Tal soberania está completamente ausente na cultura medieval, com seu mundo fragmentado e várias fontes de poder. Ao invés, suas origens estão no sistema westifaliano de estados e na revolução cientifica moderna.
Mas a dívida de Maududi a história política europeia se estende além do seu entendimento da soberania. Central ao seu pensamento é a sua compreensão da revolução francesa, que ele acreditava oferecer a promessa de um “Estado fundado sobre um conjunto de princípios”, em oposição a um baseado em uma nação ou povo. Para Maududi este potencial murchou na França; sua realização teria de esperar por um Estado islâmico.

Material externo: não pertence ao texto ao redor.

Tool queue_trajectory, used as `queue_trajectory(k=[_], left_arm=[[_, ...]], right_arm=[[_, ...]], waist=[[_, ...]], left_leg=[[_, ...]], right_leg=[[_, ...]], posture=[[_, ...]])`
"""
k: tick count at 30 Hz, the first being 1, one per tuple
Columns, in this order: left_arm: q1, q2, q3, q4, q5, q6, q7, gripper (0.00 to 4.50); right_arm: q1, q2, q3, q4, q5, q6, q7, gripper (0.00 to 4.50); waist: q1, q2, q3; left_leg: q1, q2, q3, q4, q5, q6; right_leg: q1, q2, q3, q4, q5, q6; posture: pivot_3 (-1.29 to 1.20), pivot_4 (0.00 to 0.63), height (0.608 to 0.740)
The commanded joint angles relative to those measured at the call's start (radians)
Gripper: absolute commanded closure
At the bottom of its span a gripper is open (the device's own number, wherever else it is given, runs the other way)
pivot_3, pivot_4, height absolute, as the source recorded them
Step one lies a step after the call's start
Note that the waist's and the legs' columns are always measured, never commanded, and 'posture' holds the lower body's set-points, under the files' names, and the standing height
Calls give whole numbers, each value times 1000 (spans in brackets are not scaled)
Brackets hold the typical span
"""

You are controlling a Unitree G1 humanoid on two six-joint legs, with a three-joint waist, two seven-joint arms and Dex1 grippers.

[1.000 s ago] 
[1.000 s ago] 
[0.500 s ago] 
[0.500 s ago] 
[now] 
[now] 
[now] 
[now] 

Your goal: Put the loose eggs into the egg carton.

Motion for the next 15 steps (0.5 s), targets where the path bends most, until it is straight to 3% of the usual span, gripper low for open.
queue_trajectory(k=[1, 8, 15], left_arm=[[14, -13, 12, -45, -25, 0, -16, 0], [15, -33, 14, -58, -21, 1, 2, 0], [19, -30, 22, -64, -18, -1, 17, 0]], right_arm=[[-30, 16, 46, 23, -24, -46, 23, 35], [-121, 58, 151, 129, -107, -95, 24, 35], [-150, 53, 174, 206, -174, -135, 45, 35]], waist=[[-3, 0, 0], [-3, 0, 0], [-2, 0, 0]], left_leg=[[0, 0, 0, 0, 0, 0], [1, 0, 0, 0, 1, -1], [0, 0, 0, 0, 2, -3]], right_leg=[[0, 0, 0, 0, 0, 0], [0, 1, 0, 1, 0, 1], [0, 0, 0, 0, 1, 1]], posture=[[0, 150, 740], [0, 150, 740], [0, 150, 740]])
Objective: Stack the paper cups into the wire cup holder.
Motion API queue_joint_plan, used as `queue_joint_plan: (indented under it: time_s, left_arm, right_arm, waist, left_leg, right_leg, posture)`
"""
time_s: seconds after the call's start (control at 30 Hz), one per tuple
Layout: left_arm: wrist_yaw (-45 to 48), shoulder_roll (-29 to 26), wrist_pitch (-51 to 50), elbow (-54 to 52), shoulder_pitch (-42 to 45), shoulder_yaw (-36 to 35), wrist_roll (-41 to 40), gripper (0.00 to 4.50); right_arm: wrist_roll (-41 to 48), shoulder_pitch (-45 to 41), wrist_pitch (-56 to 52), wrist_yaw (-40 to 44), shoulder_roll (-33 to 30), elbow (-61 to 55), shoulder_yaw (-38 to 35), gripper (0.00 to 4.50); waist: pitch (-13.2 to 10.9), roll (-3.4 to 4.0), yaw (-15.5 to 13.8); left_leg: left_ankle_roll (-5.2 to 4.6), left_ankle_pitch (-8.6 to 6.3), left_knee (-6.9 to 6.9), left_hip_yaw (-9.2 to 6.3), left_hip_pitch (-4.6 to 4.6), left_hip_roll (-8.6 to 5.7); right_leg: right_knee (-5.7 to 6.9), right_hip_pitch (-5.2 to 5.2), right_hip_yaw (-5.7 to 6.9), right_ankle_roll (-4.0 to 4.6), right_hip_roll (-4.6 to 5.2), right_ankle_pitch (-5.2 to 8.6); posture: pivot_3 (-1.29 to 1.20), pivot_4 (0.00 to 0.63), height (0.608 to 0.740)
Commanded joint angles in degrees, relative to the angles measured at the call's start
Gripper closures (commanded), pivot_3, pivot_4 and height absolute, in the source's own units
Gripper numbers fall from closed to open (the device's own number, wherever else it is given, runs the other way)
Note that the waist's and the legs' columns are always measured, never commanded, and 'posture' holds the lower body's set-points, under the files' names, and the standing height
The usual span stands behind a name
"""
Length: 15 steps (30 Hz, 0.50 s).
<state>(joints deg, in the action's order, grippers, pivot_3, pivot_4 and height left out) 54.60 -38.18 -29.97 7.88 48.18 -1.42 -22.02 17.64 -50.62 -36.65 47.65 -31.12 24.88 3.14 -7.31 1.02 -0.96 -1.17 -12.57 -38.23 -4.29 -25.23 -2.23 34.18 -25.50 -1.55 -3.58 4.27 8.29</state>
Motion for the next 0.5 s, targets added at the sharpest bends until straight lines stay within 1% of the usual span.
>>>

Na França revolucionária, é o Estado que cria os seus cidadãos e nada deve ser deixado em intermédio entre o cidadão e o Estado. É por isso que hoje as agências governamentais francesas ainda estão impedidas por lei de recolher dados sobre etnia, considerada uma potencial comunidade intermediária entre o Estado e o cidadão.
Este cidadão universal, separado da comunidade, nação ou história, está no cerne da visão de Maududi da “cidadania no Islã”. Assim como o revolucionário Estado francês criou seus cidadãos, com o cidadão impensável fora do Estado, também o Estado islâmico cria seus cidadãos. Esta é a base do argumento de outra forma ininteligível de Maududi, de que só se pode ser um muçulmano em um Estado islâmico.
Não olhe para o Alcorão para entender isso – olhe para a revolução francesa e, finalmente, para a secularização de uma ideia que encontra suas origens no cristianismo europeu: extra ecclesiam nulla salus (fora da Igreja não há salvação), uma ideia que se transformou com o nascimento de estados europeus modernos em: extra persona stato nulla (fora do estado não há personalidade jurídica). Esta ideia ainda demonstra um poder extraordinário hoje: é a fonte do que significa ser um refugiado.
Se o Estado do ISIS é profundamente moderno, assim também é a sua violência. Os combatentes do ISIS não somente matam; eles procuram humilhar, como vimos na semana passada quando eles levaram reservistas sírios vestindo apenas suas cuecas para a morte. E buscam desonrar os corpos de suas vítimas, em particular por meio de mutilações post-mortem.
Tais mutilações visam destruir o corpo como uma singularidade. O corpo torna-se uma manifestação de uma coletividade a ser obliterada, sua mutilação transforma o que antes era uma pessoa humana em um “estranho abominável”. Tais práticas são cada vez mais evidentes na guerra hoje.
Central para a ideologia do ISIS é sua reivindicação da herança muçulmana – visível nos trajes de al-Baghdadi. Como parte do combater ao grupo, requer a compreensão das fontes contemporâneas de sua ideologia e sua violência. De nenhuma maneira ela pode ser entendida como um retorno às origens do Islã. Esta é uma tese central dos seus apoiantes, que não deve ser dada qualquer credibilidade de maneira alguma.